Soviel ideologisches Vokabular in einem einzigen Satz! Und wie flüssig ihm die LGBdingsda-Abkürzung in englischer Sprache (hier einzusehen) über die Lippen geht!
Ich muß zugeben, daß ich es kaum mehr ertragen kann, wie so schöne Wörter wie Weltoffenheit, Toleranz, Solidarität usw. von einer Minderheit in ihrer Bedeutung immer mehr eingeengt und fast nur noch im Hinblick auf sexuelle Praktiken verwendet werden. Es gibt nämlich, liebe Regenbogenfreunde, jenseits der Sexualität auch noch andere wichtige Dinge in der Welt! Als Orbán die Presse gleichgeschaltet hat und von der Demokratie nur noch eine Fassade hat stehenlassen, da hat niemand von euch irgendein Gebäude anstrahlen wollen. Erst sein Homosexuellengesetz hat euch in Erregung versetzt.

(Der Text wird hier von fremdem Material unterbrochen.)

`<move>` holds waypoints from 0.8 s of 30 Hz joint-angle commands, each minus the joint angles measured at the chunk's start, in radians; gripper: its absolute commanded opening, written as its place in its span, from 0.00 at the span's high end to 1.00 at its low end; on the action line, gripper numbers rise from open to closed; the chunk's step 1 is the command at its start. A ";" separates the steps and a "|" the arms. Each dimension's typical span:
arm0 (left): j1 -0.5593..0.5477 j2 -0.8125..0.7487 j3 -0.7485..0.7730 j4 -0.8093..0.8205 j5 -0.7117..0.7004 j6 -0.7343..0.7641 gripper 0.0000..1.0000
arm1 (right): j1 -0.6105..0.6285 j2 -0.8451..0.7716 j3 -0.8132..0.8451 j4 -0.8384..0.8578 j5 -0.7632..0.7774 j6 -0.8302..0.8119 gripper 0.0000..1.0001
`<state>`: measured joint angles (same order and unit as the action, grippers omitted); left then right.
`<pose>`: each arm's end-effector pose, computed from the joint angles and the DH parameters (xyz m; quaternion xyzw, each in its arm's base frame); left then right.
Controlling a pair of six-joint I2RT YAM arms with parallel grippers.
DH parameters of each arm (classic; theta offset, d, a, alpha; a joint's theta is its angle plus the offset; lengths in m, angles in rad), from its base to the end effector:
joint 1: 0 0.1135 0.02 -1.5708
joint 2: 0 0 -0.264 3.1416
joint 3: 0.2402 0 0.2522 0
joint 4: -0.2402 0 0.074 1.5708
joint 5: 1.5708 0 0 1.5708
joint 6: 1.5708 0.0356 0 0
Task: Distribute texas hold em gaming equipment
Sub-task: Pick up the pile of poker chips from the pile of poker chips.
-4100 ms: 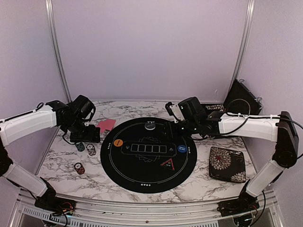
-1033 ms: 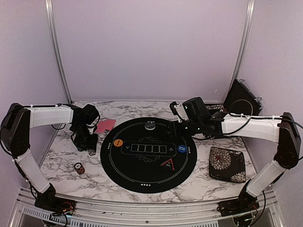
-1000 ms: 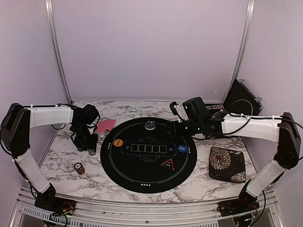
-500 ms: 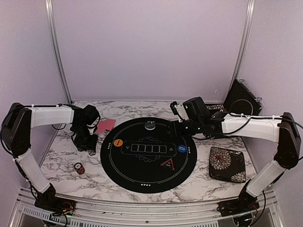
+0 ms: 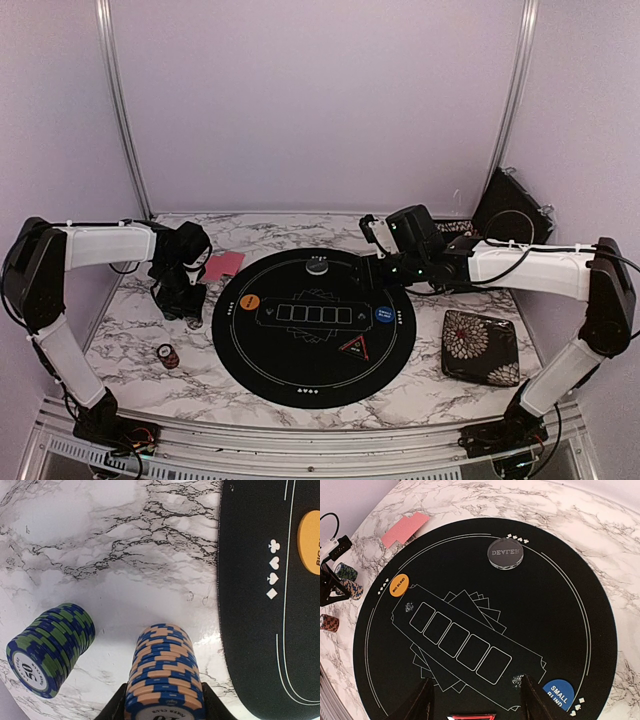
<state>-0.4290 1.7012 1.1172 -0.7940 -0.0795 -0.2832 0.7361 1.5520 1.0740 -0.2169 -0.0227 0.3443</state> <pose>0.2856 -0.1275 0.1828 0.0686 0.9922 0.0035 0.1039 0.2546 0.2318 0.2479 -0.1810 0.8873 0.2269 0.3584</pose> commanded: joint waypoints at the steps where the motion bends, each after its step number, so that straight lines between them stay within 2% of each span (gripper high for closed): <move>1: 0.006 0.013 0.021 -0.030 -0.014 0.011 0.60 | -0.009 -0.027 0.003 0.021 -0.008 0.001 0.44; 24: 0.005 0.004 0.032 -0.033 -0.016 0.019 0.63 | -0.009 -0.026 0.009 0.018 -0.009 0.004 0.44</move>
<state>-0.4290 1.7012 1.1191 -0.7944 -0.0868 -0.2756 0.7361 1.5520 1.0740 -0.2169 -0.0227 0.3443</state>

Wer „weltoffen“ ist (so wird das Wort zum Beispiel im Wahrig definiert), ist „voller Interesse für alles, was in der Welt geschieht“. Was für eine schöne Formulierung, besser kann man es nicht sagen! Man ist doch nicht weltoffen, nur weil man auch noch die letzte sexuelle Spielart oder „Orientierung“ voller Begeisterung begrüßt. Und dann erst „Toleranz“ und „Solidarität“! Das sind Wörter, die zu den Wurzeln und zum Wesenskern der europäischen Kultur gehören. Es ist ein Akt der Kultur- und Geschichtslosigkeit, ja geradezu ein Frevel, mit ihnen nur noch den Gedanken an sexuelle Minderheiten zu verknüpfen. Die ganze Einseitigkeit dieser vom linken und grünen Lager forcierten Kampagne erkennt man schon daran, daß gegen Ungarn ein maßloser Zorn entfacht und das Verbot der Regenbogenbeleuchtung am Abend zur wichtigsten Meldung der Tagesschau (!) erhoben wurde, während bei den EM-Spielen von Rußland und der Türkei keine Rede von Menschenrechtsverletzungen war. Für die Opfer von Putin und Erdogan wurde nicht einmal ein Kerzlein angezündet – so erfolgreich ist die Lobbyarbeit der Schwulen- und Lesbenverbände, deren Ideologie inzwischen sogar tief in die CDU eingedrungen ist.
Wenn man nur für ein einziges Thema ficht, dann ist man nicht weltoffen, sondern borniert, nicht weitherzig, sondern eng im Geiste – und schlimmstenfalls plappert man nur nach, was einem die Lobbyverbände und ihre politischen Handlanger vorsagen.
Am Anfang war das Wort – mit den Wörtern fängt alles an, wie es auch in dem Zitat heißt, das die Schriftstellerin Ulla Hahn vor einiger Zeit in einem Artikel erwähnt hat, und das, wohl fälschlich, dem Talmud zugeschrieben wird:
Achte auf deine Gedanken, denn sie werden Worte.
Achte auf deine Worte, denn sie werden Handlungen.
Achte auf deine Handlungen, denn sie werden Gewohnheiten.
Achte auf deine Gewohnheiten, denn sie werden dein Charakter.
Achte auf deinen Charakter, denn er wird dein Schicksal.
Das sei Oberbürgermeistern und Journalisten ins Stammbuch geschrieben.
PS: Sexueller Mißbrauch an Menschen wird bestraft. Wer die Sprache mißbraucht, bleibt straffrei.